About this exercise:
I'd like the number of lines in the material below that include the word "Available", written with no other text.
• • • • • • •
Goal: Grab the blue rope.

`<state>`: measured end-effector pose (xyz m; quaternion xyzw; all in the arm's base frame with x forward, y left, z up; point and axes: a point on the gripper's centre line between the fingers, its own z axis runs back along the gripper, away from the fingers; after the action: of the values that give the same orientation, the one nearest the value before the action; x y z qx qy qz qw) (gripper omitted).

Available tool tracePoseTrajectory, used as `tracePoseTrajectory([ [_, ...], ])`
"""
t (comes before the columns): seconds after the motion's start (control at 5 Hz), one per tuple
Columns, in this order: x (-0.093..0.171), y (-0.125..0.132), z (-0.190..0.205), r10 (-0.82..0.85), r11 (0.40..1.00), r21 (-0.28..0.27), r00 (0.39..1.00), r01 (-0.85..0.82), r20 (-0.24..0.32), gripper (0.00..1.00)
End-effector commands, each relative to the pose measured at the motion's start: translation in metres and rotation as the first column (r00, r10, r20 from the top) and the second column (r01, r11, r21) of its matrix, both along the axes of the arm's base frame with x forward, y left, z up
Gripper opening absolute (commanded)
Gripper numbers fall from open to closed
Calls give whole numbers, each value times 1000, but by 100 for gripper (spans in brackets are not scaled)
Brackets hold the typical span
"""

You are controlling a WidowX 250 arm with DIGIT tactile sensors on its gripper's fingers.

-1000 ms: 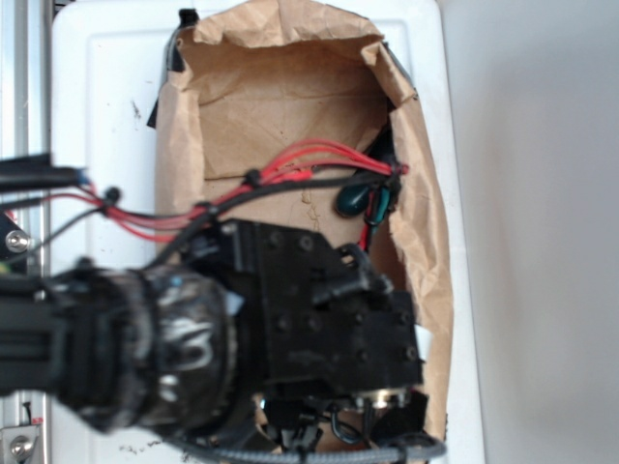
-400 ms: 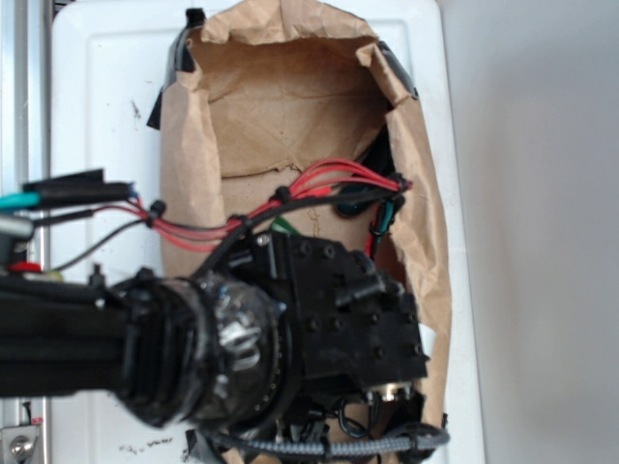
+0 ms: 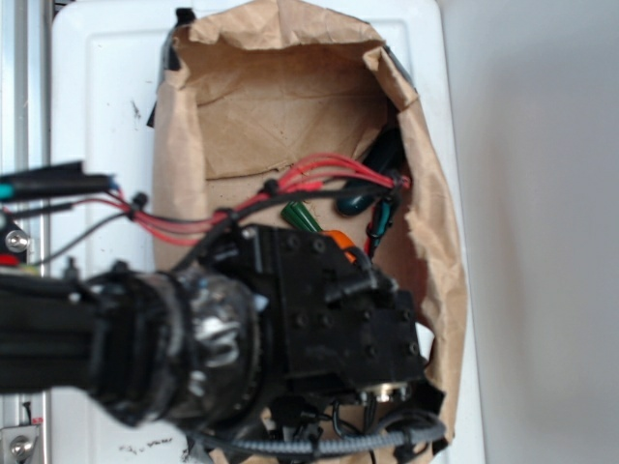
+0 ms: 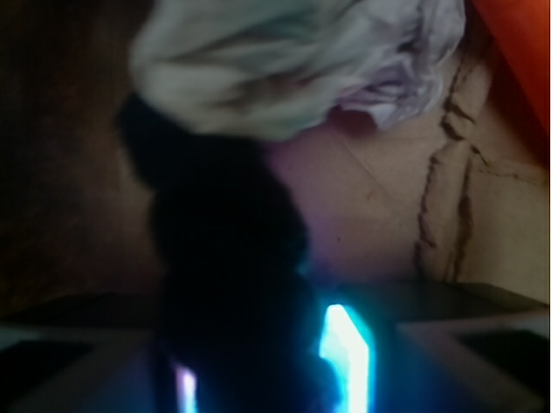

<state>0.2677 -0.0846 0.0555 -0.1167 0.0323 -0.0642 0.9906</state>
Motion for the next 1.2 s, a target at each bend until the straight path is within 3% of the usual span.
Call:
tracePoseTrajectory([
  [0.0,14,39,84,130,985,-134,982,-111,139,0],
  [0.2,14,56,113,213,965,-188,964,-182,162,0],
  [0.4,13,68,136,321,945,-154,915,-290,246,0],
  [0.6,7,70,150,385,921,-69,867,-384,316,0],
  [0.8,3,71,159,461,858,65,819,-510,343,0],
  [1.0,7,73,158,551,763,184,772,-620,316,0],
])
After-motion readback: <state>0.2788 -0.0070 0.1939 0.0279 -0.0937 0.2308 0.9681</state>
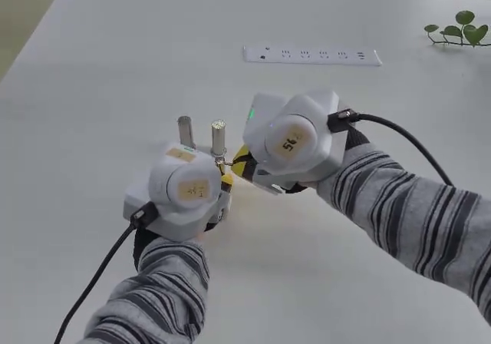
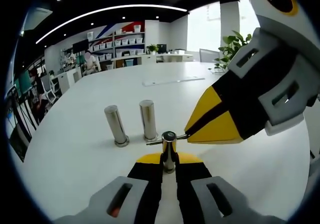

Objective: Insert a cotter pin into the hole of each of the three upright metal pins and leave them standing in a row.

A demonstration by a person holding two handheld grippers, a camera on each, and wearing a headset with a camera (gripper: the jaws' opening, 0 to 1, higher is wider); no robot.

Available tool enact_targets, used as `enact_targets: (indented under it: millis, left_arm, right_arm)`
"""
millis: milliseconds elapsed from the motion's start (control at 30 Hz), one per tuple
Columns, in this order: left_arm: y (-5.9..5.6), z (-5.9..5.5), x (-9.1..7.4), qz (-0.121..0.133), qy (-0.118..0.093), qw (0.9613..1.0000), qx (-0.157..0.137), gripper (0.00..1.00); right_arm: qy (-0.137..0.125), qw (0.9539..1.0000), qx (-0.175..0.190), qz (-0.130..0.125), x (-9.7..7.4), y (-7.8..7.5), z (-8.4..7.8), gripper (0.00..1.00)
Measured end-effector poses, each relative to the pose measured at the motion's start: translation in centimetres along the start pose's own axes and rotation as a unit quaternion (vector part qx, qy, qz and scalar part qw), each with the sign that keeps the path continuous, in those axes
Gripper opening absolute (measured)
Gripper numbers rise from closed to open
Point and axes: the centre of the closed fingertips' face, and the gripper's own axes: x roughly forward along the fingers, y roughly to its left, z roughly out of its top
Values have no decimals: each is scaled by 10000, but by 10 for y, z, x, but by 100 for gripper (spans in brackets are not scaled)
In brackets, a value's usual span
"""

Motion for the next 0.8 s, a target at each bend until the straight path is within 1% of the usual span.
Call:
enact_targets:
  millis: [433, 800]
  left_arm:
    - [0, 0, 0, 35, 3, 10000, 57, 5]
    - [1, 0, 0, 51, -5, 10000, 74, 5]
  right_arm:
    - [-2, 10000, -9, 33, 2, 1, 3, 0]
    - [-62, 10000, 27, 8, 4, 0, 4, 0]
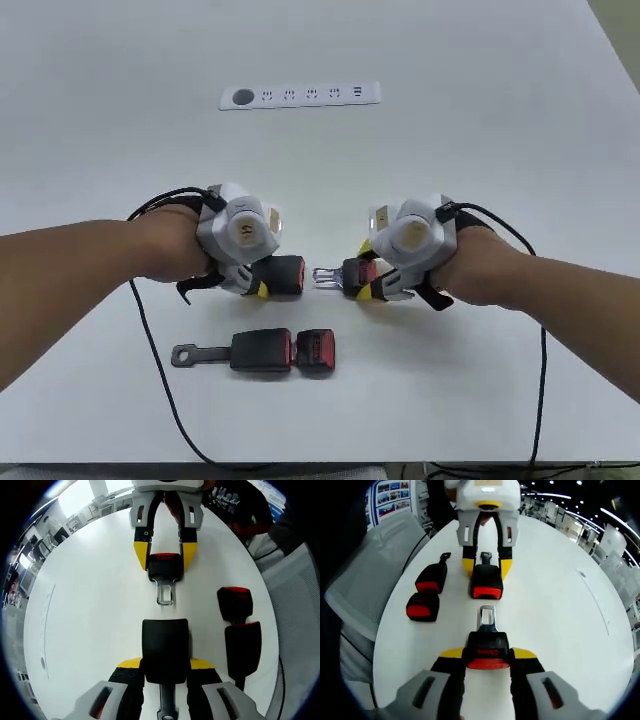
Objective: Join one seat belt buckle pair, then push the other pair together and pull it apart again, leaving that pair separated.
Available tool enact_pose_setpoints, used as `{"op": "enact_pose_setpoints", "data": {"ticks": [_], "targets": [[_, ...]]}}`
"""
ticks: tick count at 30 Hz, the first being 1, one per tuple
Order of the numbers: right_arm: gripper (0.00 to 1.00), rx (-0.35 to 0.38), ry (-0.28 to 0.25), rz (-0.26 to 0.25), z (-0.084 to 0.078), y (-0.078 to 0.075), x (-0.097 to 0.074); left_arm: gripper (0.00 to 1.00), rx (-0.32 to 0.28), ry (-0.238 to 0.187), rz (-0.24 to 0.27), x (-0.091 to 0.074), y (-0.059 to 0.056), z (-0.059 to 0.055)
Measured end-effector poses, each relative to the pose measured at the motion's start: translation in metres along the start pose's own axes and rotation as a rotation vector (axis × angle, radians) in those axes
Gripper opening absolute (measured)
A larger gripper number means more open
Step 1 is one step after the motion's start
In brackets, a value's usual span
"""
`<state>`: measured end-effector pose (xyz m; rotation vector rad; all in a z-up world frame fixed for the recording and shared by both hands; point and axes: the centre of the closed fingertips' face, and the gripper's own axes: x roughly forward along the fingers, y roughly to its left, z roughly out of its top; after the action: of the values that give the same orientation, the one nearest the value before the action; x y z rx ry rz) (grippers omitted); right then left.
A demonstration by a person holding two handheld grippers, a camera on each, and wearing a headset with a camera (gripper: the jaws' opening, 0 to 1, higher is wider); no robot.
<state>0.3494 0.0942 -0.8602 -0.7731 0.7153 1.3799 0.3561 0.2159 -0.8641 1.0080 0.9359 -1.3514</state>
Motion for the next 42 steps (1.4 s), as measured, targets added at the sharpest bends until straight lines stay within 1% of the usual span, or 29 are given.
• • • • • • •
Response to the task:
3